In the Islamica interview with Karen Armstrong I mentioned yesterday, it is also put to her that “Too often it seems that religious people are not necessarily more compassionate, more tolerant, more peaceful or more spiritual than others. America, for example, is a very religious country, and at the same time it is the most unequal socially and economically. What does this say about the purpose of religion?”
“The world religions all insist that the one, single test of any type of religiosity is that it must issue in practical compassion. They have nearly all developed a version of the Golden Rule: “Do not do to others what you would not have done to you.” This demands that we look into our own hearts, discover what it is that gives us pain and then refuse, under any circumstances, to inflict that pain on anybody else. Compassion demands that we “feel with” the other; that we dethrone ourselves from the centre of our world and put another there. This is the bedrock message of the Qur’an, of the New Testament (“I can have faith that moves mountains,” says St. Paul, “but if I lack charity it profits me nothing.”). Rabbi Hillel, the older contemporary of Jesus, defined the Golden Rule as the essence of Judaism: everything else, he said, was “commentary.” We have exactly the same teaching in Confucianism, Daoism, Hinduism and Buddhism. I have tried to show this in one of my most recent books, The Great Transformation. The traditions all insist that it is not enough simply to show compassion to your own group. You must have what the Chinese call jian ai, concern for everybody. Or as Jewish law puts it: “Honour the stranger.” “Love your enemies,” said Jesus: if you simply love your own kind, this is purely self-interest and a form of group egotism. The traditions also insist that it is the daily, hourly practice of compassion -not the adoption of the correct “beliefs” or the correct sexuality- that will bring us into the presence of what is called God, Nirvana, Brahman or the Dao. Religion is thus inseparable from altruism.

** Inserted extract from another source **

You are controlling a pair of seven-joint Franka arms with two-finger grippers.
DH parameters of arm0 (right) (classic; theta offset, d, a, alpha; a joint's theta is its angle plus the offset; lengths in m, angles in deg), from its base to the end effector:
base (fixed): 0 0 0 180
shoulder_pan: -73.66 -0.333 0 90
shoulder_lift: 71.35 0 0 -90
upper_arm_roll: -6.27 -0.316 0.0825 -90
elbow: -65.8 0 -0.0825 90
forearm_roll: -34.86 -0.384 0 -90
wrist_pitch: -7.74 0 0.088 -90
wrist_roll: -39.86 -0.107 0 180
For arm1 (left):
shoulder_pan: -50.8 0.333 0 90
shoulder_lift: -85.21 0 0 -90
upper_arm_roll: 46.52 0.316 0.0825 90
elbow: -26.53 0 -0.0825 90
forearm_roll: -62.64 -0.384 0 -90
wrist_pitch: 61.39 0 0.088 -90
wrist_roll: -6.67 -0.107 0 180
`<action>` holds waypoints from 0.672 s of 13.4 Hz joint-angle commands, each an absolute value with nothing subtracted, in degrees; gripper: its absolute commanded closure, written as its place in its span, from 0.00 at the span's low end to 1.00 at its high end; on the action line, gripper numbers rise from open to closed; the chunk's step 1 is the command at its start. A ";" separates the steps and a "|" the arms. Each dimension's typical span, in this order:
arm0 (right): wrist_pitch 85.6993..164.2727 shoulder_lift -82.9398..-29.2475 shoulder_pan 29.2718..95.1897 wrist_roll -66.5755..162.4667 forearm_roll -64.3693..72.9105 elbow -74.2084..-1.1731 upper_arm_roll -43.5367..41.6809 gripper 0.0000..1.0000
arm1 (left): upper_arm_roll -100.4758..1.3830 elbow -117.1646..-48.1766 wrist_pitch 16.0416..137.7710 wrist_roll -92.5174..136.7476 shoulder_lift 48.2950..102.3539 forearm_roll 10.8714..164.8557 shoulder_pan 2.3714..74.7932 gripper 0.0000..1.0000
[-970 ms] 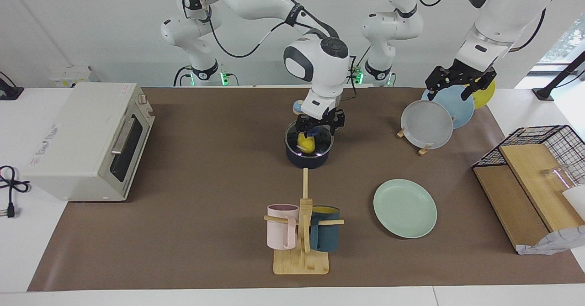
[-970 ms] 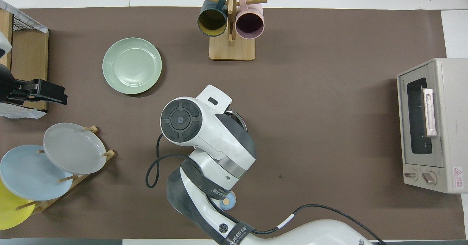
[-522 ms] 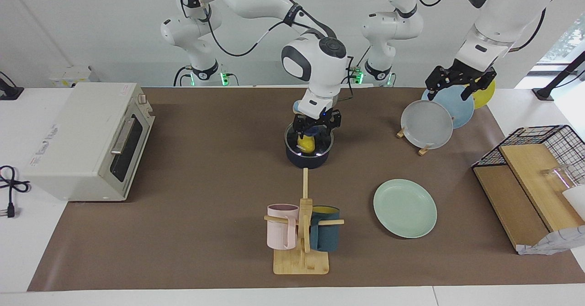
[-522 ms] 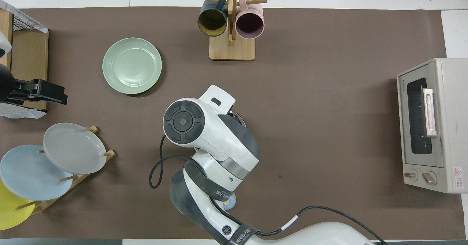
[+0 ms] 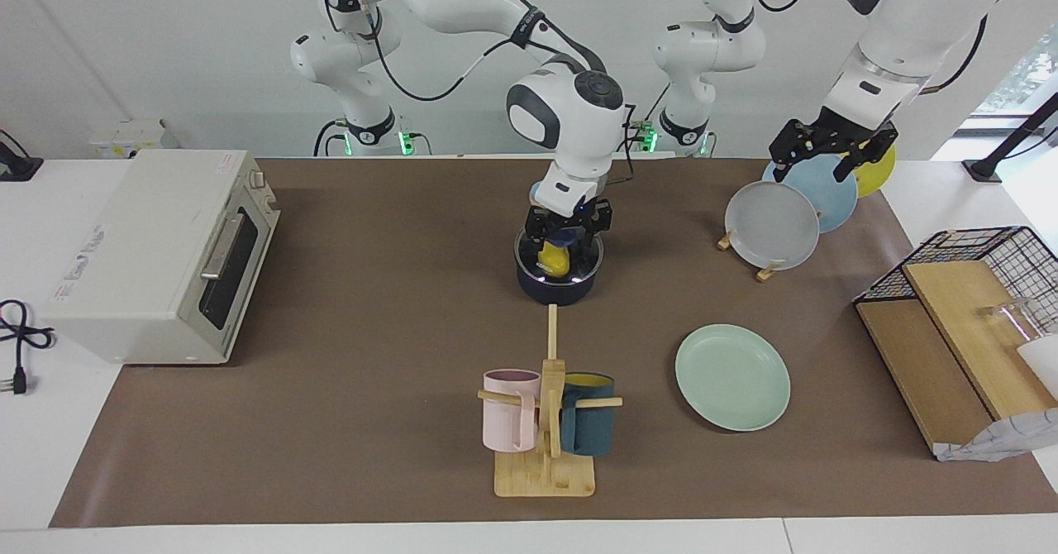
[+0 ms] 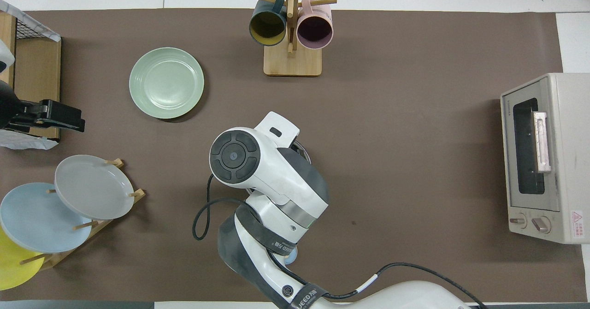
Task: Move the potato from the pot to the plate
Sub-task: 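Reach the right gripper over the pot and grasp the lid knob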
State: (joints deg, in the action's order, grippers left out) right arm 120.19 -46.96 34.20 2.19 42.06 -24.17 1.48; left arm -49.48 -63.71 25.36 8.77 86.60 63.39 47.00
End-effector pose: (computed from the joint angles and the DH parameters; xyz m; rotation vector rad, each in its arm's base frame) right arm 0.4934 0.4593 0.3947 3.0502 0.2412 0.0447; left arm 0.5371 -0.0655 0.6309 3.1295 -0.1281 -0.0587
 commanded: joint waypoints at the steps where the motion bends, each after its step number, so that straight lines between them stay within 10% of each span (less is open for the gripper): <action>1: 120.50 -49.02 34.46 1.80 42.33 -26.66 1.18 0.39 | -49.77 -65.05 24.57 8.52 88.11 62.55 47.37 0.00; 7: 120.15 -50.16 35.60 2.33 40.75 -26.14 1.18 0.99 | -49.77 -65.05 24.66 8.52 88.11 62.55 47.46 0.00; 9: 119.63 -50.69 36.30 3.81 40.84 -25.61 1.17 1.00 | -49.77 -65.05 24.57 8.52 88.11 62.55 47.37 0.00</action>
State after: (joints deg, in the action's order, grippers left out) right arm 120.11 -48.55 34.95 2.22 41.78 -24.61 1.57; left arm -49.54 -63.72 25.22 8.77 86.60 63.39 47.00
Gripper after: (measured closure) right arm 0.423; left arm 0.000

So why aren’t religious people compassionate? What does that say about them? Compassion is not a popular virtue. Many religious people prefer to be right rather than compassionate. They don’t want to give up their egos. They want religion to give them a little mild uplift once a week so that they can return to their ordinary selfish lives, unscathed by the demands of their tradition. Religion is hard work; not many people do it well. But are secularists any better? Many secularists would subscribe to the compassionate ideal but are just as selfish as religious people. The failure of religious people to be compassionate doesn’t tell us something about religion, but about human nature. Religion is a method: you have to put it into practice to discover its truth. But, unfortunately, not many people do.” [My emphasis] I would accept this line – that morality is essentially an elaboration of the golden rule, and what you do is what’s imporant not what your religion is. What I found interesting is that the question assumed religious people are thought to be less moral than non-religious people. Humanists are generally of the opinion that they are the one’s thought of less moral (which is why the O Project was established) so it’s strange to see it flipped around the other way. Perhaps humanists and religious people make the same assumptions about each other and then get upset in exactly the same way about being on the recieving end of assumptions! At least Armstrong concedes that religious people frequently fail to be compassionate – a position humanists don’t seem to be at yet.